■ To do
Print the whole listing exactly as it appears, but skip the pictures.

■ The data
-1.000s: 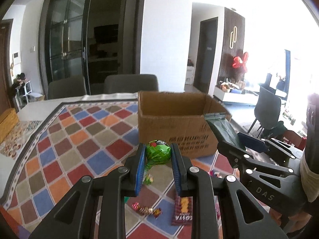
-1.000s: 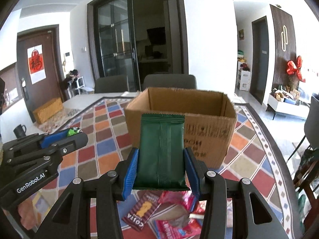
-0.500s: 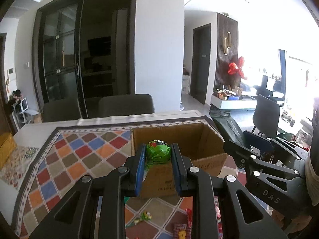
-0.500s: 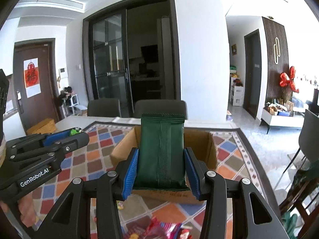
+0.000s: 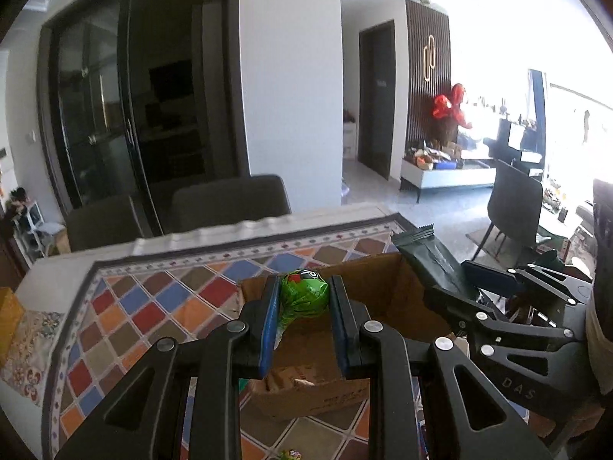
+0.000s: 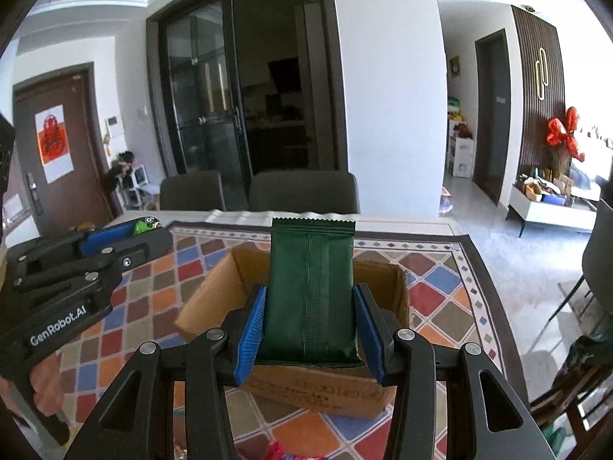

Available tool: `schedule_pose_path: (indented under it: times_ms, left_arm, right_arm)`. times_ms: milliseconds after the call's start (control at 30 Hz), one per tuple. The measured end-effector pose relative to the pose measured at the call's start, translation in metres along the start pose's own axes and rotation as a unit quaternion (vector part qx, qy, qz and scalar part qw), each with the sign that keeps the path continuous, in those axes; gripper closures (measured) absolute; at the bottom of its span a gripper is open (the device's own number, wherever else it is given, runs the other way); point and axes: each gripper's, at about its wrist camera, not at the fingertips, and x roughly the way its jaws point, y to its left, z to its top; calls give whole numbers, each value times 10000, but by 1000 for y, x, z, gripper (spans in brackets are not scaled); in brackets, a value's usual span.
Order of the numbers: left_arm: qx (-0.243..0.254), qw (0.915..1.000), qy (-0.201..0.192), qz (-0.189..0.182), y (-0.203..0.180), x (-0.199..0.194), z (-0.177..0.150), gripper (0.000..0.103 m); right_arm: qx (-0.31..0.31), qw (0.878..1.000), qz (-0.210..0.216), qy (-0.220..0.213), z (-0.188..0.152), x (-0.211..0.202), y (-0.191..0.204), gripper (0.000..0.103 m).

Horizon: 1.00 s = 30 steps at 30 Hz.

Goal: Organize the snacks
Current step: 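Carry the lollipop and green bar over the box and release both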

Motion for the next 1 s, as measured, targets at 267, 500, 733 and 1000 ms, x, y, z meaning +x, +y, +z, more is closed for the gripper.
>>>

■ Response to the task
-1.000s: 
-1.000s: 
-0.500s: 
-0.500s: 
+0.000s: 
+0.000s: 

Available tool: `schedule_pose_path: (indented under it: times_ms, left_arm, right_arm)`. times_ms: milliseconds after the call's start (control at 30 Hz), one per tuple. The measured end-effector pose relative to the pose measured at the call's start, translation in metres along the start pose's own axes and rotation as a unit quaternion (vector part qx, qy, qz and scalar part qw), each with the sign that keeps the path continuous, in those axes; gripper closures (measured) absolute; at the bottom of its span a gripper is open (the device's own number, wherever else it is given, runs the other way); point and axes: each gripper's, at about its wrist camera, not at the fingertips, and x roughly the way its jaws point, y to its left, z to its top; calls give whole numbers, each value times 10000, but by 1000 for y, x, z, gripper (spans in brackets are not scaled); in brackets, a value's usual span.
Order of the numbers: left_arm: qx (-0.243..0.254), qw (0.915..1.000), qy (-0.201..0.192), qz (-0.189..0.182), y (-0.203..0.180), x (-0.199..0.194), z (-0.177..0.150), gripper (0.000..0.103 m); right_arm: qx (-0.31..0.31), qw (0.878..1.000), qz (-0.210..0.216), qy (-0.220..0.213), z (-0.188..0.152), x (-0.211..0.202), y (-0.191..0.204), gripper (0.000..0.103 m).

Horizon: 1.00 s = 30 steps at 30 Hz.

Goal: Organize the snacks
Current step: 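Carry the lollipop and green bar over the box and release both
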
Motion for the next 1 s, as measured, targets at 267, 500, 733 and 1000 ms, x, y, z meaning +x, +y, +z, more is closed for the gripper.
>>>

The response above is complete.